Just like a body that is not cremated, one that is can also be buried in a cemetery grave or placed in a mausoleum. In the cemetery, it can be buried in a cremation grave or most cemeteries will allow ashes to be buried on top of someone else's grave with the grave owner's permission.

For burial on personal property, you must also have the property owner's permission. Before you bury ashes on personal property, such as your own land or yard, you may want to consider a couple of things:
  • what if you move? For this reason, you would probably want to put the ashes in some type of impermeable urn or container so it can be disinterred and moved with you. There are also urns like the sundial pictured above, that have space inside so the cremated remains are still are still outside or in the garden but are above ground and can be easily moved. 
  • if you bury them somewhere other than your own property, is there a chance you'll change your mind about where you buried them? As mentioned in the previous point, make sure they're in a protective urn or container.

Whether you're burying in a cemetery or private property, a protective urn may be one made from marble, bronze; there are also items known as combination urns and urn vaults. These are made from a durable substance and cost less than purchasing both an urn and an urn vault and will satisfy the requirement of an urn vault for those cemeteries that require one. More information about urn vaults is on our Cremation urns & vaults page.

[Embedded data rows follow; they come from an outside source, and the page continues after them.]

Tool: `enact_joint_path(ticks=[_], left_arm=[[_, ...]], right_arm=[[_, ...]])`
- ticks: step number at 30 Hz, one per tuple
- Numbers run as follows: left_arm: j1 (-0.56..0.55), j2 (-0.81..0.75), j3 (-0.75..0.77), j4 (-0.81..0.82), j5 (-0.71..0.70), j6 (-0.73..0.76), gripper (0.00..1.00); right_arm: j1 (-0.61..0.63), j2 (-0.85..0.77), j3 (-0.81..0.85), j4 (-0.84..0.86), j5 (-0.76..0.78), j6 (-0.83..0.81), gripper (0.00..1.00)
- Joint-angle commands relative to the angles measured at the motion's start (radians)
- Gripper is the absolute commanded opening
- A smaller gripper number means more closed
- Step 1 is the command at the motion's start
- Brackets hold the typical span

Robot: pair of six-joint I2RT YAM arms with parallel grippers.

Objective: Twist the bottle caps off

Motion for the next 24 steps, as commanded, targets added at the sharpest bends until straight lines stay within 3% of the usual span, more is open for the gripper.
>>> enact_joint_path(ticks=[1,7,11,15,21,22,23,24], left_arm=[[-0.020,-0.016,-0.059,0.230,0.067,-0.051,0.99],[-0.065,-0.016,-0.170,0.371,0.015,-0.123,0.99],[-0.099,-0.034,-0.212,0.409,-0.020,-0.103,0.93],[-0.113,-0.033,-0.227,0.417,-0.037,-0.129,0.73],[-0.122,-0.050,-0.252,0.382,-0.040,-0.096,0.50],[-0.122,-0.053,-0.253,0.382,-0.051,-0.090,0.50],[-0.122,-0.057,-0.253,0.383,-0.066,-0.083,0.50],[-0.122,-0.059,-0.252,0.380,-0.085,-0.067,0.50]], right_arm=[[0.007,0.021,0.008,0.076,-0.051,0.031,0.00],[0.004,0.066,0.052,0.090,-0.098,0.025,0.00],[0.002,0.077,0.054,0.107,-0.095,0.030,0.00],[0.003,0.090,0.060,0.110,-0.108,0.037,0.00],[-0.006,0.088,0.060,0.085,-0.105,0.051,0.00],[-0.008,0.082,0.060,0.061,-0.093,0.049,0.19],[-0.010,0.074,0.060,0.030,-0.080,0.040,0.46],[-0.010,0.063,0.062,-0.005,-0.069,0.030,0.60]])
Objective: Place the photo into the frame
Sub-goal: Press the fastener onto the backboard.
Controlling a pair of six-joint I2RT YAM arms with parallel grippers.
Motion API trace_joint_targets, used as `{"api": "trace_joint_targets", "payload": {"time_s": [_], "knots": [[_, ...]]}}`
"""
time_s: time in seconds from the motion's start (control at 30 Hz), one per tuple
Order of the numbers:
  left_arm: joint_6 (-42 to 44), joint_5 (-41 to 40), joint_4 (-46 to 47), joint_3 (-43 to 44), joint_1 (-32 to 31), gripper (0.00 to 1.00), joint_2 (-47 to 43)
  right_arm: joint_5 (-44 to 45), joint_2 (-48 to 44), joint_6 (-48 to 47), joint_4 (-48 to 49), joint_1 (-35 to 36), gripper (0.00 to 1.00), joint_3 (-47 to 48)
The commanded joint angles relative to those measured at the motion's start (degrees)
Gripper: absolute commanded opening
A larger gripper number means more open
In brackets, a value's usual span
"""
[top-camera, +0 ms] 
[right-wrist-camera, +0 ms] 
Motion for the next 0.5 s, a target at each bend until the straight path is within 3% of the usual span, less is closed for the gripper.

If you're burying on private property or even in an urn garden, you may want to use a biodegradable urn. These will break down within six months, allowing the ashes to return to the earth. There are several styles available; a blue one is pictured above.

Cemeteries that have a mausoleum usually have spaces (niches) for placement of an urn. Some of these have a glass front so you can see the urn; these spaces cost more. There is also usually some space for a few small personal items. Many cemeteries have a "mausoleum" that is only for cremated remains, a columbarium. Spaces are usually priced with those at eye level costing more than those above or below. Because these are free-standing outdoor structures that have niches on all sides, there are no glass fronts for security reasons.

Before you scatter, remember it's final; you can't re-gather them if you change your mind or wish you'd scattered them somewhere else.

Scattering the ashes is a common choice. The family of the deceased sometimes decide to do this but it's much more common for the person who died to tell people ahead of time that he wanted his ashes to be scattered. Again, this cannot be done on private property and for the most part, it cannot be done on public property. Most commonly, the laws about public areas prohibit scattering in state forestlands and public waterways. There are companies that will scatter the ashes at sea for a charge. Burial at sea must be done at least three nautical miles from land. If you choose to do this yourself from a boat or yacht, you may want to choose a biodegradable urn made just for this purpose. It will remain on the water's surface for a few seconds before descending into the water. One design is shown in the last picture in the heading above. There are also other designs that are available in sets (usually of six) that allow a few family members or friends to participate. Examples of these can be seen here.

Many churches or cemeteries have a scattering garden. This is usually done as part of a meaningful service.
Many people choose to keep the ashes of someone they love at home. Please be respectful about how you do this. Don't put them on a shelf in the basement, attic, or garage. If you want to keep them near but don't want people to know by seeing an urn sitting in your livingroom, there are many urns available that do not look like urns! (Some are shown on the page, Cremation urns & vaults.

Less common choices include shooting them into outer space or incorporating them into fireworks.

No matter what you choose to do, a small amount can be kept. You may choose to just keep them as is or you may choose to put them into a piece of jewelry. Many items, such as pendants, bracelets, keychains, and other items can hold this small portion. See some of these are on the page, Other products and a few are on the page, Our personal favorites. A few other options include having them made into a diamond, mixed into paint in a work of art, or in a handblown glass pendant.